▸ WHAT YOU ARE ASKED TO DO: Look through the data below and say how many of its lines contain "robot", adding nothing else.

▸ EXCERPTED DATA:
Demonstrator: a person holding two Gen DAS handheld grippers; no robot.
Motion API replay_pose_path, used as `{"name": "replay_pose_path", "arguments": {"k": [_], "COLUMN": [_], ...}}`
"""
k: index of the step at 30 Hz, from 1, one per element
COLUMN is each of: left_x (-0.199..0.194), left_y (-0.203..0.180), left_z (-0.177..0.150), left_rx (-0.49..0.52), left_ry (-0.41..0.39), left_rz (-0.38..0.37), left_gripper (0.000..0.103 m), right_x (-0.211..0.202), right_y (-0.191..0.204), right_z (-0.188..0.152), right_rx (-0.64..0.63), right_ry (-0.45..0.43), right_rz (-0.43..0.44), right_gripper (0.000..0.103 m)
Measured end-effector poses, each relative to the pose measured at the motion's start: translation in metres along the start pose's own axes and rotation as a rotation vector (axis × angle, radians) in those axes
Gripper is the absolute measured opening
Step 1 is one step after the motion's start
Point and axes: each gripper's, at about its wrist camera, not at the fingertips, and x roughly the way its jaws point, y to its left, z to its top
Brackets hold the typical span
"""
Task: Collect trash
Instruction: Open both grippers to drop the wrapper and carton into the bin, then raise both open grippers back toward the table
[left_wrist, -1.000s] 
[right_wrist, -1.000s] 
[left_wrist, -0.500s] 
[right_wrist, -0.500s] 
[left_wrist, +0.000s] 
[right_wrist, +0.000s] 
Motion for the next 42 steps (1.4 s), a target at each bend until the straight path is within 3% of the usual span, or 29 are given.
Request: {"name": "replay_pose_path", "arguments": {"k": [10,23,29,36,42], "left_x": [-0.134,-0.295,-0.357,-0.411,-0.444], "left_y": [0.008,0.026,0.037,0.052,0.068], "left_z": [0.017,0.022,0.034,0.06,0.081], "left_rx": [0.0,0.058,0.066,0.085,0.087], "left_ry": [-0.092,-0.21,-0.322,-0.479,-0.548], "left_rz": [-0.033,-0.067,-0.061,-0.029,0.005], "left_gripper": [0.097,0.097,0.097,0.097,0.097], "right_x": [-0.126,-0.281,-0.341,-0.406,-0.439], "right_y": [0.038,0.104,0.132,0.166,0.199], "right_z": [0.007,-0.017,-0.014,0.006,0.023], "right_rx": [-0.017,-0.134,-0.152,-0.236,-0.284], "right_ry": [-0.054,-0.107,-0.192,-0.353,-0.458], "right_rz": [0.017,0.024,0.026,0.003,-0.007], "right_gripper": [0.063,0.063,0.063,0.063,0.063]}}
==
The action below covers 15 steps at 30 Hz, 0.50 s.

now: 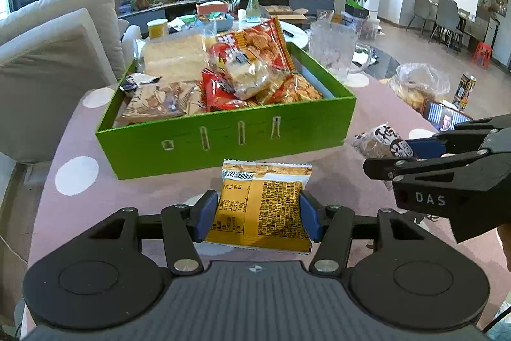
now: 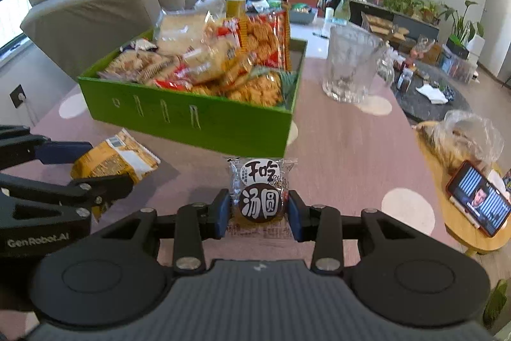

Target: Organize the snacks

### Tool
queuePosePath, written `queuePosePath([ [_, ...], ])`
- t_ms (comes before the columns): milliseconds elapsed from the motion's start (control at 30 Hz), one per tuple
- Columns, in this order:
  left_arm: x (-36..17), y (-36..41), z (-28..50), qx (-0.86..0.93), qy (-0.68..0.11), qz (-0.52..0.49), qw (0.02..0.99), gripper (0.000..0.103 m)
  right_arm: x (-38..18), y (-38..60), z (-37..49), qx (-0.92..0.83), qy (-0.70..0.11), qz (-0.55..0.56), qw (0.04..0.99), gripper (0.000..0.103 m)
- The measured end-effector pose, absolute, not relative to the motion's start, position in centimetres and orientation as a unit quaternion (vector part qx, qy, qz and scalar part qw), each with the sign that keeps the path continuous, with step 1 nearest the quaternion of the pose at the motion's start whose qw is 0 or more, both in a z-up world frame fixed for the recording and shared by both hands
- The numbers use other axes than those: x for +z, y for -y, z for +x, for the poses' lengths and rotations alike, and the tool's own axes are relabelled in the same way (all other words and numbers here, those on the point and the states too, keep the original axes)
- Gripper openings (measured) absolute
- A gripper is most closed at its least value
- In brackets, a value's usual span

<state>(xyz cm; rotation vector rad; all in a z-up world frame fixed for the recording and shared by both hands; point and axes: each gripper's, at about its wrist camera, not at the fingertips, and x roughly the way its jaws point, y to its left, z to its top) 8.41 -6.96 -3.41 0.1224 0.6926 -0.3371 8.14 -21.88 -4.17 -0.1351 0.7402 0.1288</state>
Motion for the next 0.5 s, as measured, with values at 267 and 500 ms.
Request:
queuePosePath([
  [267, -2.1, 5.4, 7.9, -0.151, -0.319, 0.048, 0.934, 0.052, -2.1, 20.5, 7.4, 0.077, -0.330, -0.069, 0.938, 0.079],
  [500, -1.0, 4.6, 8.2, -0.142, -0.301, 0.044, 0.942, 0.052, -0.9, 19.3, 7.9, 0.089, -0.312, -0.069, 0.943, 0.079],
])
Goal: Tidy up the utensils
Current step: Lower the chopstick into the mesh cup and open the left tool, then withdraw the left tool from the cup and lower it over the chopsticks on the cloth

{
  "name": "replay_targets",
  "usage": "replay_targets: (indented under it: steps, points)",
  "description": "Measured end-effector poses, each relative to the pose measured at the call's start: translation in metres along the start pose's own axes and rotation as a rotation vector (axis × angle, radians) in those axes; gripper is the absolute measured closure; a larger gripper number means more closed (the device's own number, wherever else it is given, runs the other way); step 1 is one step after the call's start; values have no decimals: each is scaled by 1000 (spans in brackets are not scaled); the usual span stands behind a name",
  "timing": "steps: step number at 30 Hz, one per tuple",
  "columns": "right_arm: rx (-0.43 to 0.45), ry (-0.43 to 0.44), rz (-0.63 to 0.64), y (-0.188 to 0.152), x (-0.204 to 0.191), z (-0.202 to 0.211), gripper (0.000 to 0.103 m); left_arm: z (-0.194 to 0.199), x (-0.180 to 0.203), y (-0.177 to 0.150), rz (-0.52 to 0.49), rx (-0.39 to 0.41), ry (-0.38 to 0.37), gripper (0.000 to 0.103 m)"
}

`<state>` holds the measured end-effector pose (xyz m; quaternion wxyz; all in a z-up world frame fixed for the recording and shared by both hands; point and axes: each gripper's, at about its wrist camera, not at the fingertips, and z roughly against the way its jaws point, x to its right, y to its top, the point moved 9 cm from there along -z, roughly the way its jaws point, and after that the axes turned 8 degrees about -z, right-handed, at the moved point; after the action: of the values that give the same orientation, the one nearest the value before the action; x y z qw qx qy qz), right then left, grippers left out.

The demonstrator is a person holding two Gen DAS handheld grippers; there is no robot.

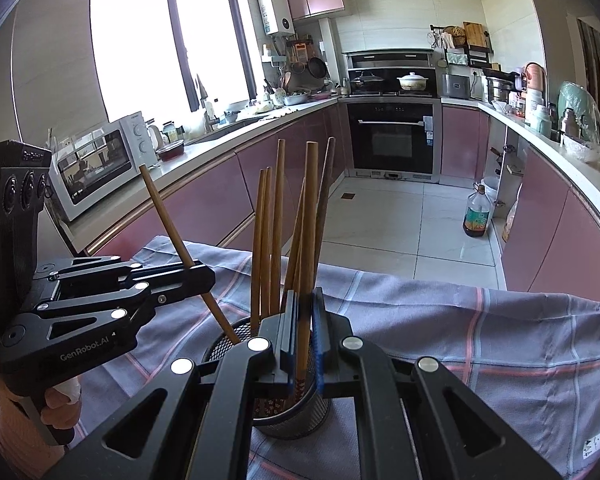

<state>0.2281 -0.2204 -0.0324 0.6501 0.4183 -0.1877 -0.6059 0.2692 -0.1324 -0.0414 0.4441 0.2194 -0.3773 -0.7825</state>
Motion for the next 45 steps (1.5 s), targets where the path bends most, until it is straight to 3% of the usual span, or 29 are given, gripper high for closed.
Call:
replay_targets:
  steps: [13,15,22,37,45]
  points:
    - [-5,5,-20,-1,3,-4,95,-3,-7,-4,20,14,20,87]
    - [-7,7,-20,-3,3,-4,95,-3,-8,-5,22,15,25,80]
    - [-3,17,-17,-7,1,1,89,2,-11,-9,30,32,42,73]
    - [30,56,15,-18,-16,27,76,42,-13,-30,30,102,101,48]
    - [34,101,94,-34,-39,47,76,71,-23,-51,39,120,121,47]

▸ TASK RESPONSE: 2